Early indicators from China are not promising
China is way ahead of us in returning to “normal” and as of March, traffic volumes there have rebounded to higher levels than the previous year.
While it appears that people are still not traveling for holidays, on April 11th highways carried 27% more vehicles than the year before.
A study of subway systems in seven Chinese cities published in mid-March reported that of people using the subway and public transportation before the pandemic, only 34% had resumed doing so while 40% switched to motor vehicles (private cars, taxis, and online car bookings) to travel. In Hangzhou, a provincial capital city of 10 Million people, a survey at the end of March found the municipal bus system had recovered 50%-60% of regular ridership.
While it’s too early to tell if these trends will be consistent across countries, the implications of a similar mode shift in Portland would be staggering. In 2018 43,800 Portland residents — or about 12% of all commuters — took public transit as their primary mode according to the American Community Survey. If 40% of them switched to taking cars, that would be an increase of 17,520 additional car commutes. That would be the largest one year increase in car commuting since 1990 and 50% higher than the previous record set in 2018. (This is perhaps an optimistic view that everyone will eventually have a workplace to go back to, and the economy quickly rebounds into its pre-pandemic roar.)
Regardless of exactly where we land, the flight from public transit will be significant and we need to plan for it.
Catch the bus, not the virus
Concerns about catching the virus on transit are very real.
In New York City, transit operators have died at higher rates than police and firefighters combined. By May 1st, deaths had tripled to 98 Metropolitan Transit Authority employees. Out of 78,000 employees 2,000 have tested positive and more than 4,000 are quarantined at home. Transit operators, like the passengers they serve, are more likely to be from minority populations who are disproportionately killed by the virus.
Even Jeffrey Tumlin, a hero on transportation twitter and new Director of San Francisco Muni, urged people to stay off public transit. In early April he temporarily suspended 70 bus lines, allowing 40% of the workforce to stay home in early April. Some lines have returned since, but a 30-cent fare hike was also approved to go into effect in July in an effort to balance a sinking budget.

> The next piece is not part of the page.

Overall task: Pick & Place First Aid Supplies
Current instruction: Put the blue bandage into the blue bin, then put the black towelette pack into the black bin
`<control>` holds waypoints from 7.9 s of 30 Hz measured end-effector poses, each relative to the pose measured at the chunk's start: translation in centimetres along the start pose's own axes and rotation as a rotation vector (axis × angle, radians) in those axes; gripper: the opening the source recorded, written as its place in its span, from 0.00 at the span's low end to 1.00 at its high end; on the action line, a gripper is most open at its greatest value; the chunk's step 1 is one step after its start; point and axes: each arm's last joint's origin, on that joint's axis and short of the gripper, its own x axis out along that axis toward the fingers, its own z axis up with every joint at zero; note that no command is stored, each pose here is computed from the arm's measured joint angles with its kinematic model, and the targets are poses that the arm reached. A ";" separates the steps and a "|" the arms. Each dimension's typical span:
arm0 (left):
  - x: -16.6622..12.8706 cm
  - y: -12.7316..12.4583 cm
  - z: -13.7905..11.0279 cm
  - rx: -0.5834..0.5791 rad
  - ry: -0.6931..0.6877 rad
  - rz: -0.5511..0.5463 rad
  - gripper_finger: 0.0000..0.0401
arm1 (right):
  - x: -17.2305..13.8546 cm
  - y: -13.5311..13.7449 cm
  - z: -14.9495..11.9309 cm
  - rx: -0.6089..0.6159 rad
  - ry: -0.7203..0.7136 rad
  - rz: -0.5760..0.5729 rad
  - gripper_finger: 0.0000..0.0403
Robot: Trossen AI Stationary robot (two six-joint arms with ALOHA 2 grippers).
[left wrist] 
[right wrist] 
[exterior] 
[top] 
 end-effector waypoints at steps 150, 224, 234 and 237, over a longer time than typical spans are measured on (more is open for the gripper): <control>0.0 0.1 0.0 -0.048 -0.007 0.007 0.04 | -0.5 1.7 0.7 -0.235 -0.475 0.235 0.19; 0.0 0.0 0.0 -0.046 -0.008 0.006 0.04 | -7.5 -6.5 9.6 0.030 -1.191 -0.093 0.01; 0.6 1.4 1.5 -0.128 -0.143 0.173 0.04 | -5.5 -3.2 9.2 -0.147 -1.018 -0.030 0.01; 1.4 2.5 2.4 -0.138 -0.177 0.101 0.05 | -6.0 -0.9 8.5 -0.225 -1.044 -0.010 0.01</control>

At home in Portland, Trimet has been criticized by its union for its slow speed in distributing protective equipment and adequate sanitizer to drivers. On April 5th they limited buses to a maximum capacity of 10-15 people and cut service on many lines. Boardings have dropped roughly 70% since February.
Transit’s white flight
A survey by Transit App, shows that in the US the flight from public transit has been disproportionately white, male, and affluent. Of those left riding transit 92% are essential workers, 70% make less than $50,000 per year, and 85% do not have a car at home and do not have access to one.

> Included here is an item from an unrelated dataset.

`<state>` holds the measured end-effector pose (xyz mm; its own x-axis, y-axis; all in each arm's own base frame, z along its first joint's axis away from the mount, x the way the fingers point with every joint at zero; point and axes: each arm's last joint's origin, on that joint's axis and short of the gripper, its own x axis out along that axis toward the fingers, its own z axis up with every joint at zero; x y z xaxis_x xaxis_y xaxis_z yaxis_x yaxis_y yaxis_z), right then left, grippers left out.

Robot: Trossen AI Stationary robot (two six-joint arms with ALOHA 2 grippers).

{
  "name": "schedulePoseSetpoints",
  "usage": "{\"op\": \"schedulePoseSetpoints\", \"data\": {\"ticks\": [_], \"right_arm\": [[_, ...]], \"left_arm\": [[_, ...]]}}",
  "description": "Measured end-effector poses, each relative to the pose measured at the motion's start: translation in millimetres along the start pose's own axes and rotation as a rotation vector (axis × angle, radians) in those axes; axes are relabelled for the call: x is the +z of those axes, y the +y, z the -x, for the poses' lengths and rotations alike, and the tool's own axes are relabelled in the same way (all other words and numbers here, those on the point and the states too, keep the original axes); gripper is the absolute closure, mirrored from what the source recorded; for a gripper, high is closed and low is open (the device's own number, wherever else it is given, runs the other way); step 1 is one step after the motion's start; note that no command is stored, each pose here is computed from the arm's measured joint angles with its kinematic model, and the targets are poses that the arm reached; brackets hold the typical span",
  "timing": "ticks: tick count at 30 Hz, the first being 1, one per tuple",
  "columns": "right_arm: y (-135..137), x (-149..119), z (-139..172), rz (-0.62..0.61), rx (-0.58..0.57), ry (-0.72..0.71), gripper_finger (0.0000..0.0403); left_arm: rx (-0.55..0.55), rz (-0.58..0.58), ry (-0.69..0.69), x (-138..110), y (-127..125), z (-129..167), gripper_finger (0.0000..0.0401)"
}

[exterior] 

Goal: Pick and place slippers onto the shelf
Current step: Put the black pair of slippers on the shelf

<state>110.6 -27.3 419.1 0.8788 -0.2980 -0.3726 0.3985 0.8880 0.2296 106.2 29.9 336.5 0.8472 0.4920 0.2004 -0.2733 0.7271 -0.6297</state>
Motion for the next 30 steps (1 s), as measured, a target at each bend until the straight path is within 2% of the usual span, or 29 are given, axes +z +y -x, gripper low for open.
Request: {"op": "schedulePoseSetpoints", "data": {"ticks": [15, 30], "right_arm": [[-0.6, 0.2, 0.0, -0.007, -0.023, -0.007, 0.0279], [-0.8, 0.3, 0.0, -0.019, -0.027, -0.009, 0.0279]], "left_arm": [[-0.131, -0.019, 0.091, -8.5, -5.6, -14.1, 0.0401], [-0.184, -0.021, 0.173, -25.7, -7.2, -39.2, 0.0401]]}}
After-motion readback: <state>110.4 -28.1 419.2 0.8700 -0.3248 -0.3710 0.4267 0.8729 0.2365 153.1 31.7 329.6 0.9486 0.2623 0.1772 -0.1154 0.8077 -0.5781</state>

Here’s how Transit App summarized the survey:
“… the amount of ‘white flight’ risks making public transit more marginalized than it already is. When things settle down, and when more people begin to return to public transit, we’re all going to have to ask ourselves some tough questions about how our transportation dollars are allocated. Our society’s dependence on good public transit has never been so obvious.”

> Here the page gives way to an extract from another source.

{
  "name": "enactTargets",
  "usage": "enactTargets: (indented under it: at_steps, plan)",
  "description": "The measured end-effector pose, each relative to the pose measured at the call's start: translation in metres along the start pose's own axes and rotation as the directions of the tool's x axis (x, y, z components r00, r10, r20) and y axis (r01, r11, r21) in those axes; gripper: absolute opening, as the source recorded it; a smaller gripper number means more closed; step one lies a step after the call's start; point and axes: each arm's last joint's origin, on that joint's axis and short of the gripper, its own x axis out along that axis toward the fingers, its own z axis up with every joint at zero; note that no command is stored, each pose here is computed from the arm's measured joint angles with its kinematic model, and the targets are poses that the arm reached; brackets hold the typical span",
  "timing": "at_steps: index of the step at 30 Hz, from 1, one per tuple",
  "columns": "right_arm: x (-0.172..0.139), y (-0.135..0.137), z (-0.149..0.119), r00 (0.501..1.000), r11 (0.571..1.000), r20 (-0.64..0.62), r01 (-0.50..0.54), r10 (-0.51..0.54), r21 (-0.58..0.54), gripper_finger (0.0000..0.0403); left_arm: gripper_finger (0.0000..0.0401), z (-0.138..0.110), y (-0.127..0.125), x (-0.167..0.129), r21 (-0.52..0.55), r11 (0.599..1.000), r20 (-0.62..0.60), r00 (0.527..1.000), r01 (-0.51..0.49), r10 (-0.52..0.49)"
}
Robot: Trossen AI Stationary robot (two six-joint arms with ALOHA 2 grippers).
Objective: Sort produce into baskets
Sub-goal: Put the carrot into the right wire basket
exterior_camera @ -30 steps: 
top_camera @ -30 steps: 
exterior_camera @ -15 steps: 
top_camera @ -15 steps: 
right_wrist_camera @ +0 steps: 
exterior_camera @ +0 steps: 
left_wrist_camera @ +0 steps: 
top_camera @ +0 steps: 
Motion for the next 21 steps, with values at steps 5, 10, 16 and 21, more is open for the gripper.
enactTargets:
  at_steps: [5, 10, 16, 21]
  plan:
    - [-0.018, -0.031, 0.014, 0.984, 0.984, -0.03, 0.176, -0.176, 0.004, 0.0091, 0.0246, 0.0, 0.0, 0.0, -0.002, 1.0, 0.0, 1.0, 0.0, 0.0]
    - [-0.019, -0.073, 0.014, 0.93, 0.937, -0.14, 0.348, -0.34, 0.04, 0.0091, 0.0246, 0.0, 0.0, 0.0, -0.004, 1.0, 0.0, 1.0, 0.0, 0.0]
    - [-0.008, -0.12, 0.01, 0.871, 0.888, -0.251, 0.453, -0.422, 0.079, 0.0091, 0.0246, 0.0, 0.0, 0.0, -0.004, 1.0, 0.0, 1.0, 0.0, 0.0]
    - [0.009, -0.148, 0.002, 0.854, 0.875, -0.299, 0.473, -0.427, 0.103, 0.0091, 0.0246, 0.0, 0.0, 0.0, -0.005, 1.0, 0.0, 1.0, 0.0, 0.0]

Fighting the car culture war
“Many… are buying cars to reduce their use of public transit or shared transportation to avoid the chance of contracting the virus.”
— AutoNation CEO in the New York Times
While transit agencies make painful cuts and struggle with infection control, automakers are likely hard at work developing ad campaigns that cling onto some peoples’ feeling that cars are the safest way to travel. According to a recent survey by Cars.com, 20% of people searching for a car said they don’t own one and had been using public transit or ride hailing.
To combat the marketing onslaught, people will need good and safe options. TriMet will need to invest heavily and publicly in infection control like accelerating installation of protective barriers for drivers, reprogramming rear doors to open for boarding, and eliminating fare inspections. New strategies like temperature checks or voluntary location tracing apps to aid contact tracers might become necessary to prevent a new surge of cases as some industries head back to work this summer.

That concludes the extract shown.